What this task involves: Leave out the pictures and reproduce all of the data exactly.

*** Information provided ***

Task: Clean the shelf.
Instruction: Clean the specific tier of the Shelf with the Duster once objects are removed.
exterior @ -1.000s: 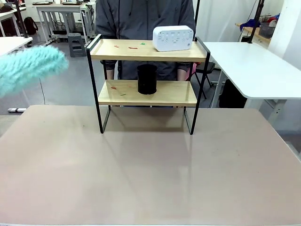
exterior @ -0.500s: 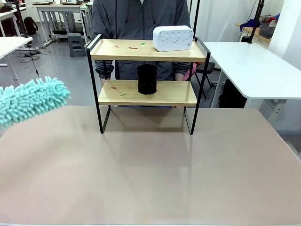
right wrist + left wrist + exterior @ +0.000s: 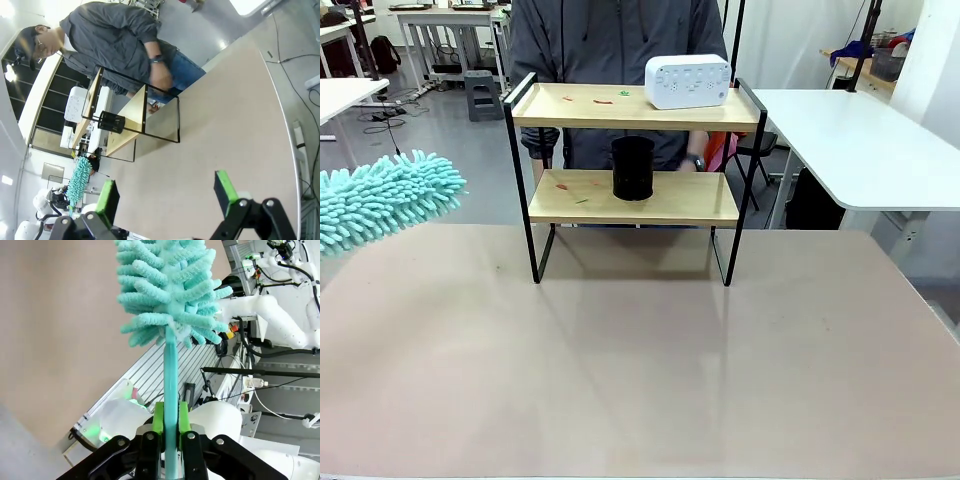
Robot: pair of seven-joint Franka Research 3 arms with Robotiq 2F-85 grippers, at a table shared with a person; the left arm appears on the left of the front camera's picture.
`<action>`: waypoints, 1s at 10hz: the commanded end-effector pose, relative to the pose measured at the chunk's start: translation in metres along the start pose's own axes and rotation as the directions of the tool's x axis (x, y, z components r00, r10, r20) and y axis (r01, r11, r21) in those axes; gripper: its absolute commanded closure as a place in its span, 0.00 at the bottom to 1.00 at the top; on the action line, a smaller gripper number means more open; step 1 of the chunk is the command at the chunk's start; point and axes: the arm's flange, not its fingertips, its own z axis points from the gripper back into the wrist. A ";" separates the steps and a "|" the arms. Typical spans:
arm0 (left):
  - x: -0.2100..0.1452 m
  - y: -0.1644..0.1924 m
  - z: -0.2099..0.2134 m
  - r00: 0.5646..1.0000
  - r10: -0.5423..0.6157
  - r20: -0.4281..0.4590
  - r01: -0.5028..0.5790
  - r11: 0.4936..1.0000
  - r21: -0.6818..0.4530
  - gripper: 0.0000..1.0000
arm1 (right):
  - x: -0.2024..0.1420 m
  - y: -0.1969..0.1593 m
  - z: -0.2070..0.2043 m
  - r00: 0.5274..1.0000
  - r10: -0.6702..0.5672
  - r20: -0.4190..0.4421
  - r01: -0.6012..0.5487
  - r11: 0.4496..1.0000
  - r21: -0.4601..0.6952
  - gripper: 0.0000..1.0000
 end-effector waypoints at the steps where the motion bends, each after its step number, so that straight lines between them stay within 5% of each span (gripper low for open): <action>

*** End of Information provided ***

Response to the exercise:
Task: Clean the shelf.
Instruction: Clean the specific tier of the Shelf with the Duster once objects are removed.
exterior @ -1.000s: 
exterior @ -0.500s: 
right wrist + left wrist + exterior @ +0.000s: 
Robot: pair of seven-joint Franka Research 3 arms with Robotiq 2F-85 grippers, at a table shared with a person; the left arm appears on the left of the front camera's picture.
`<action>`: waypoints, 1s at 10hz: the commanded end-effector pose, relative to the pose measured at the chunk's start: translation in metres along the start pose's own axes and rotation as the directions of the tool's x axis (x, y, z components r00, r10, r20) and y axis (r01, r11, r21) in those axes; gripper: its absolute commanded closure as a place in its span, 0.00 at the bottom to 1.00 at the top; on the action line, a smaller gripper number means more open; step 1 of the chunk is the command at the chunk's start; point and axes: the arm's flange, not its fingertips, its own z axis points from the gripper back into the wrist. A ";" separates the steps and a "|" the arms. Typical spans:
arm0 (left):
  - x: -0.2100..0.1452 m
  - y: -0.1644..0.1924 m
  - z: -0.2099..0.2134 m
  - r00: 0.5646..1.0000
  - r10: -0.5423..0.6157
  - r20: -0.4281..0.4590
  - r01: -0.5028..0.5790
  - r11: 0.4936..1.0000
  - r21: -0.6818..0.4530
  - gripper: 0.0000..1.0000
arm1 (right):
  - x: -0.2024..0.1420 m
  - y: -0.1969..0.1593 m
  - z: -0.2070..0.2043 m
  - r00: 0.5274..1.0000
  - r10: -0.6702..0.5672
  - r20: -0.4190..0.4421
  - r01: -0.6012..0.5487
  - r11: 0.4496..1.0000
  - r21: -0.4601..0.6952
  - gripper: 0.0000..1.0000
 end-effector waypoints at the steps where the motion bends, each after its step number, so that straight lines between them stay within 5% of each span (gripper low for open): <action>

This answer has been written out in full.